About the Role:

- We are looking for an exceptional Data Architect to help design, scale, and optimize the next generation of India's open-commerce data infrastructure. At ONDC, we process 10 TB of data daily, maintain 1 billion+ live entities, and handle 300K+ requests per second - operating at true internet scale.

- You will work at the heart of this system, shaping data platforms that meet all the three Vs of big data: volume, velocity, and variety.

Key Responsibilities:

Architect & Evolve Modern Data Platforms:

- Design, optimize, and scale data lakehouse architectures across multi-cloud environments (AWS, GCP, Azure), supporting both ad-hoc analytics and batch workloads.

Medallion & Lakehouse Design:

- Implement and evolve bronze-silver-gold (medallion) data pipelines using columnar formats (Parquet, ORC, Iceberg) ensuring cost-efficient, schema-evolution-friendly storage.

Data Discovery & Schema Governance:

- Build and maintain central schema repositories and data discovery services leveraging technologies like AWS Glue, Hive Metastore, Apache Iceberg, and Delta Catalogs.

Streaming Architecture:

- Architect and deploy real-time data streaming frameworks using Kafka or Pulsar, ensuring low-latency data flow, schema validation, and replayability.

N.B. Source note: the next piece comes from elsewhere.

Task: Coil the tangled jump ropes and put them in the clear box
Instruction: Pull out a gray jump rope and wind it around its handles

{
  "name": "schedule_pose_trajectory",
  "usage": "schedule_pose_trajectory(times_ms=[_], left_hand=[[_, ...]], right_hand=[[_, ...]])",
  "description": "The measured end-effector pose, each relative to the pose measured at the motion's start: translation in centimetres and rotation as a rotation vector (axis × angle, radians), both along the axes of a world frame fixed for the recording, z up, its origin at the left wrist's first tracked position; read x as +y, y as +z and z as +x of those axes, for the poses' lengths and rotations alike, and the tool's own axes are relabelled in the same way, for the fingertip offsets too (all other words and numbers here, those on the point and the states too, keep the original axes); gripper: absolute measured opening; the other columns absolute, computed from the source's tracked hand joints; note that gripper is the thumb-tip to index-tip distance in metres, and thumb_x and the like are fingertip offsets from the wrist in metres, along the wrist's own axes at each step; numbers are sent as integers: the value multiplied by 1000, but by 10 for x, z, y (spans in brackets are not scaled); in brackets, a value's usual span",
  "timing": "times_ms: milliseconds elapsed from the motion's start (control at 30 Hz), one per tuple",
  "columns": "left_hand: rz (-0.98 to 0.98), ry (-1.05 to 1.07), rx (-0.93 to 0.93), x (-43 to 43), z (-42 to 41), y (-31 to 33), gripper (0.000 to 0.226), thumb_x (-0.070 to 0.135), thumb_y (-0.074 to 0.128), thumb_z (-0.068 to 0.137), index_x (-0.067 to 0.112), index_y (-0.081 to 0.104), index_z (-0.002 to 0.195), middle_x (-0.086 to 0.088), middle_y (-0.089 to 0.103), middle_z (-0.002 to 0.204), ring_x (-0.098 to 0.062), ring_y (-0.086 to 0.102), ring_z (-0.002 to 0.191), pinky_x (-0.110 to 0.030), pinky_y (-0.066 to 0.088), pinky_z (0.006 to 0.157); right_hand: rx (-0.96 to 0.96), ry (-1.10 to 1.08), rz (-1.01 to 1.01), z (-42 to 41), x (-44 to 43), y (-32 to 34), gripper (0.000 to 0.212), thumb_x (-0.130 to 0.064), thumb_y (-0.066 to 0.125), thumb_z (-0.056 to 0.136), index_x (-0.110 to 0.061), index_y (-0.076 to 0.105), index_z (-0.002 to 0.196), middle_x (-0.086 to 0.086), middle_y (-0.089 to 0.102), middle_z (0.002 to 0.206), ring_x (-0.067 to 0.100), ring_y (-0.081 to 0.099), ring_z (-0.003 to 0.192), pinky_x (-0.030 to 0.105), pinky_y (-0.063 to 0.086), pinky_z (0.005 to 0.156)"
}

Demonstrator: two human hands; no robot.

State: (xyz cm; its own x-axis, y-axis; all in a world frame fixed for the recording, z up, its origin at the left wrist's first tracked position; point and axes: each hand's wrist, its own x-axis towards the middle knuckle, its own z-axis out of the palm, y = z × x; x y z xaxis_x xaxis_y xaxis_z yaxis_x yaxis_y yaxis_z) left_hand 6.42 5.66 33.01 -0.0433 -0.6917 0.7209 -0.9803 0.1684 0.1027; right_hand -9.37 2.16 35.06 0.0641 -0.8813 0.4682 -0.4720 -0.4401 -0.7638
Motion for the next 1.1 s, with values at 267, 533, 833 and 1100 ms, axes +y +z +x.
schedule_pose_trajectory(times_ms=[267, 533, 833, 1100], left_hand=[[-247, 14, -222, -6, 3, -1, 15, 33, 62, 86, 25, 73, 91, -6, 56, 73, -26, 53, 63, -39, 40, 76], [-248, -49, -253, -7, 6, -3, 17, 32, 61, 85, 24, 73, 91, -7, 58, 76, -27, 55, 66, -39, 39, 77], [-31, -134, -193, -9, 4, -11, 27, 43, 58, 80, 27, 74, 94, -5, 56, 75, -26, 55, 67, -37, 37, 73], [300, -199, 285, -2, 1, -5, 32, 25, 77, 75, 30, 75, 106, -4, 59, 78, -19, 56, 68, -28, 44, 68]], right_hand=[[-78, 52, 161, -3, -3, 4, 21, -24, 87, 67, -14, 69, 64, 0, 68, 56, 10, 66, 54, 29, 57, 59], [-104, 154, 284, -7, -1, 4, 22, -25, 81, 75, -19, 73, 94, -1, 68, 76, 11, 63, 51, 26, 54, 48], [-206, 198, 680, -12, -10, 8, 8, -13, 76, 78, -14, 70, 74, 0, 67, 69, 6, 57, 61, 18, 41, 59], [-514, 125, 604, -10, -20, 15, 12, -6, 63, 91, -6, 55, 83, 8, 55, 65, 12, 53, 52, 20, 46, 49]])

Performance & Cost Optimization:

- Identify and implement cost-saving measures across data pipelines - data compression, columnar optimization, storage tiering, and query performance tuning.

Data Orchestration & Workflow Automation:

- Build and maintain orchestration frameworks using Airflow, Dagster, or Argo Workflows, ensuring observability, failure recovery, and lineage tracking.

OLAP Systems & Query Acceleration:

- Design and tune analytical workloads using Snowflake, Redshift, ClickHouse, or Druid, supporting large-scale aggregation and real-time exploration.

DevOps & Infrastructure as Code:

- Collaborate with DevOps teams to define reproducible infrastructure using Terraform / CloudFormation / Pulumi. Deploy, monitor, and optimize Kubernetes-based data services.

Natural Language Querying:

- Contribute to frameworks enabling natural-language analytics, integrating LLM-powered question-answer systems over structured data.

Required Skills & Experience

- 8+ years of experience in data architecture, platform engineering, or distributed systems.

- Proven expertise in Spark, Snowflake, Redshift, and SQL-based data modeling.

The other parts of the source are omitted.